Peter Barnes followed Geoffrey Bible. The above posting also details other links between Murdoch, News, senior executives, the New York Post, the Fox News pay TV channel and Philip Morris/Big Tobacco.
Kerr’s is just the latest in a long line of pro-tobacco stories that have appeared in News Corp papers here and around the world. — Glenn Dyer
Prove that you love me. The Sat Paper’s editor Erik Jensen has written a biography of iconoclastic artist Adam Cullen, who died in 2012, four years after he invited a young(er) Jensen to live in his spare bedroom and write his biography. According to the book’s blurb, released by Black Inc yesterday:
“What followed were four years of intense honesty and a relationship that became increasingly claustrophobic. At one point Cullen shot Jensen, in part to see how committed he was to the book. At another, he threw Jensen from a speeding motorbike. The book contract Cullen used to convince Jensen to stay with him never existed.”
Crikey readers will be relieved to know that although Jensen was shot in the leg, it was with birdshot. Jensen does not sport a limp, so we can assume his leg recovered. The book’s out in October. — Myriam Robin
Yesterday’s news. There were a few errors in the print edition of today’s Courier-Mail, which Crikey’s eagle-eyed readers soon told us about. On page 2, for example, the date at the top of the page is yesterday’s. But that’s not all that’s wrong. The entire page is yesterday’s, featuring the splash on sick public servants for the second day in a row.
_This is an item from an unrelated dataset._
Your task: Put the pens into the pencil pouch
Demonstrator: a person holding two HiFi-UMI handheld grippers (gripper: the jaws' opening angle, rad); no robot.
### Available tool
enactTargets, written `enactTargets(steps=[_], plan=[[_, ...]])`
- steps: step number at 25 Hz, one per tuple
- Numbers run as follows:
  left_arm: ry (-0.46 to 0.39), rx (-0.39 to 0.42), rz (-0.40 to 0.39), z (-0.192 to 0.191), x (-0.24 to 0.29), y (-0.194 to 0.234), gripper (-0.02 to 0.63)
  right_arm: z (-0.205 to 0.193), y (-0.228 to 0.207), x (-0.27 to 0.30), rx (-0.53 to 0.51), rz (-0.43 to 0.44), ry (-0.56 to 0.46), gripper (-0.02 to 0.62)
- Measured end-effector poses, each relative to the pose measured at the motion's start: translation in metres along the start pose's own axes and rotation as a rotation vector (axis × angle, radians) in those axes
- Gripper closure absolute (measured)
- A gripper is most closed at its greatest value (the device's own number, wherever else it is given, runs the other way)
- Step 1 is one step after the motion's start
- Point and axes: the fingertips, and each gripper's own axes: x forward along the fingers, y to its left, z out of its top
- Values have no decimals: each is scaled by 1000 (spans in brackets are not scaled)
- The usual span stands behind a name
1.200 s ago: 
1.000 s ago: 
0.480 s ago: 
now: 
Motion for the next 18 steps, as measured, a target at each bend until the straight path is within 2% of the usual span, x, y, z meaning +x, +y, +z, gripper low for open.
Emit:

The Courier-Mail’s fixed up the version online, but thanks to Twitter and a helpful reader we’ve seen a few of the offending pages (note the newspaper dates on the image below):
According to an apology posted on the Courier-Mail’s website, the errors also affected the stocks and law lists. “A very small number of copies were wrongly printed and distributed, unfortunately one is too many,” said Courier-Mail editor Christopher Dore. “We are truly thankful for the patience of our readers and advertisers and our loyal distribution network who have received one. And we have printed extra copies to replace any that have snuck into the market.”
If you do have a copy, we suggest you hold onto it. When newspapers go extinct, it could become a collector’s edition.
The tweets above refer to stories published in May. We can only assume someone at the Oz scheduled the tweets a month too late by accident. Despite plenty of digital citizens pointing it out, the tweets were still there as Crikey went to print. The Oz has hired a new social media guru to lift its Twitter game. Going by the level of responsiveness @aus_media demonstrates, they’ll have their work cut out for them. — Myriam Robin
MacroBusiness joins the herd. MacroBusiness has become the latest Australian media site to announce a paywall. It’s not cheap — $149 a year — and will presumably lock up the site’s best content, as the announcement assures readers two-thirds of the site’s content will remain free. The comments, an important part of the financial and economic website’s appeal, are broadly supportive, but elsewhere, some have noted MacroBusiness’ scepticism of paywalls in the past.